*** DATASET CONTENT ***

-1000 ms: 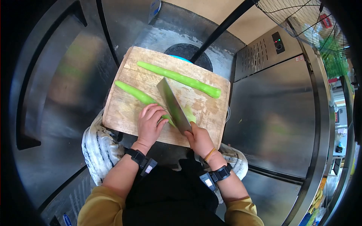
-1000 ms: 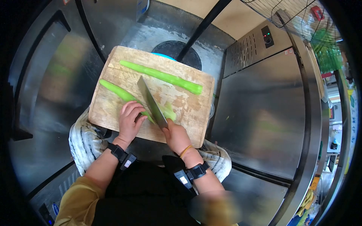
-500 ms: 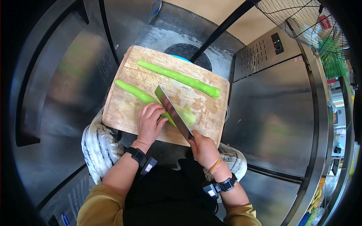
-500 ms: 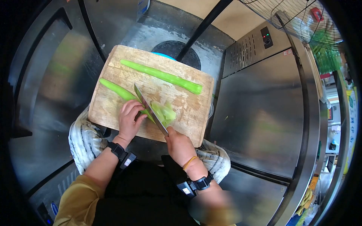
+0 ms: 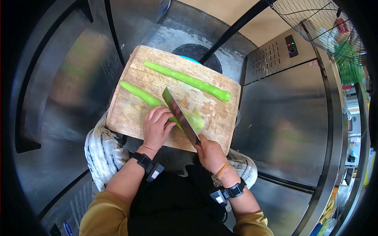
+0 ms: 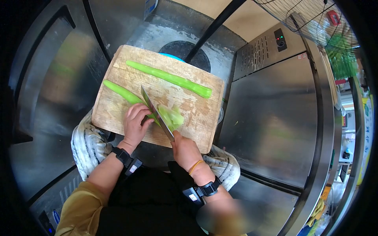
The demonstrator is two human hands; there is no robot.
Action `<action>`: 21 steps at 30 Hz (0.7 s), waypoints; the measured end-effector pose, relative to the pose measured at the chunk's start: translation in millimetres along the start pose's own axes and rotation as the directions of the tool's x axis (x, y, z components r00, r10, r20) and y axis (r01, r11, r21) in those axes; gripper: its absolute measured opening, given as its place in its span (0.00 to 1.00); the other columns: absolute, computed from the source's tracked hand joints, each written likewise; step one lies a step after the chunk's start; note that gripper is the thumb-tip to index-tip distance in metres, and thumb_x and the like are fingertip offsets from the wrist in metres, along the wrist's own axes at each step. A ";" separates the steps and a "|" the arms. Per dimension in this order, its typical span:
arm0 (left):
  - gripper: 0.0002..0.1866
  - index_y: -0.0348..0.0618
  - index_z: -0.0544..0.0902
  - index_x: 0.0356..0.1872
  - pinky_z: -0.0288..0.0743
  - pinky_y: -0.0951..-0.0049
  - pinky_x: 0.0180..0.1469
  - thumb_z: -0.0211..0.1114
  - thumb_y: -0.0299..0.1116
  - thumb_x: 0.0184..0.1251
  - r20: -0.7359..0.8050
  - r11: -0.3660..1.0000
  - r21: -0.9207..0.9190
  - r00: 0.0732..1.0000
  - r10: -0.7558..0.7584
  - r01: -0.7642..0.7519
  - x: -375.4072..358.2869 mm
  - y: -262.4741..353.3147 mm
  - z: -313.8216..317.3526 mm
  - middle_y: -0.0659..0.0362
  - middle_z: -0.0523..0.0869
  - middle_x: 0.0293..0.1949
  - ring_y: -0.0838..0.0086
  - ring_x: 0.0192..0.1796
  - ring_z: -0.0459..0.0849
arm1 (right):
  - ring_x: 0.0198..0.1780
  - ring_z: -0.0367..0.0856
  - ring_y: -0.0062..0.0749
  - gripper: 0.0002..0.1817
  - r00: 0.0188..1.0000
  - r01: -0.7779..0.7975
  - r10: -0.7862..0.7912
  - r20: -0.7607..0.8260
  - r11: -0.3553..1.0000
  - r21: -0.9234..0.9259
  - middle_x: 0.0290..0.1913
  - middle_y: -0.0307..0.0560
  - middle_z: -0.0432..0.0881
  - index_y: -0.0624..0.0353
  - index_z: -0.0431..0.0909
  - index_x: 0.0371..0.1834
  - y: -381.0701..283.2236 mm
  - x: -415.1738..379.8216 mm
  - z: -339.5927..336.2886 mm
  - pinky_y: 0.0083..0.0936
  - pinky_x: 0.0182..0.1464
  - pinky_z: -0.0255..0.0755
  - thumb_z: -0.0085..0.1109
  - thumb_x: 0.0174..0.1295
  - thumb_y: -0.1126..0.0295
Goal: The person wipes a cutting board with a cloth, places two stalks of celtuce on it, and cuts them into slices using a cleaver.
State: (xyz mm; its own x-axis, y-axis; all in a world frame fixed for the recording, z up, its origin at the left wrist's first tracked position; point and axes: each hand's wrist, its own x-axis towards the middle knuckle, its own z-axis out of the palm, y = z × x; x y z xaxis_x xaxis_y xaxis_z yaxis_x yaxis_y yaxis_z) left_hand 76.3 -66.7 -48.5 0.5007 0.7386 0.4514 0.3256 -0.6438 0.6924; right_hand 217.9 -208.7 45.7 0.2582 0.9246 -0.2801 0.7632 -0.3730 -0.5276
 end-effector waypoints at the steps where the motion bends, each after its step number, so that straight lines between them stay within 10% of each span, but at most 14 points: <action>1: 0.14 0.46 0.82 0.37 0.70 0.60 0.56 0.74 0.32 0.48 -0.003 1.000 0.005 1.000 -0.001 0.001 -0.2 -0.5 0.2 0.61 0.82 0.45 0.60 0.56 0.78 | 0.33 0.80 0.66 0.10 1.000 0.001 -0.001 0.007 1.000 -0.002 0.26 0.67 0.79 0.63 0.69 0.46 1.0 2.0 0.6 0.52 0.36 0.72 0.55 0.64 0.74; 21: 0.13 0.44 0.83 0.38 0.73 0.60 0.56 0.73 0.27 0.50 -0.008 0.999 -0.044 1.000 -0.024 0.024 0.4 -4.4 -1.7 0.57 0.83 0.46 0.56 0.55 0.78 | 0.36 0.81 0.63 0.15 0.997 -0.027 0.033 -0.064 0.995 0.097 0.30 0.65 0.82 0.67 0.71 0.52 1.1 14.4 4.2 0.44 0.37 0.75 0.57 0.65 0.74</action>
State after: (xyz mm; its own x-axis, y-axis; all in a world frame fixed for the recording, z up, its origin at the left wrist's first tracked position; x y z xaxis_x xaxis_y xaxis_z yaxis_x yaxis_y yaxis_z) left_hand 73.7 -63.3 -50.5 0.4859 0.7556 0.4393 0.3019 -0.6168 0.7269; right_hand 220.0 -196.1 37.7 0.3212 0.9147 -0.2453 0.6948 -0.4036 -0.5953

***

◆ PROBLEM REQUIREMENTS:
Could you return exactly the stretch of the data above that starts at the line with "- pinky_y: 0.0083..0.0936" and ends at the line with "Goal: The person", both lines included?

◆ ANSWER BELOW:
  - pinky_y: 0.0083..0.0936
  - pinky_x: 0.0182..0.1464
  - pinky_z: -0.0255..0.0755
  - thumb_z: -0.0085..0.1109
  - thumb_x: 0.0174..0.1295
  - thumb_y: -0.1126..0.0295
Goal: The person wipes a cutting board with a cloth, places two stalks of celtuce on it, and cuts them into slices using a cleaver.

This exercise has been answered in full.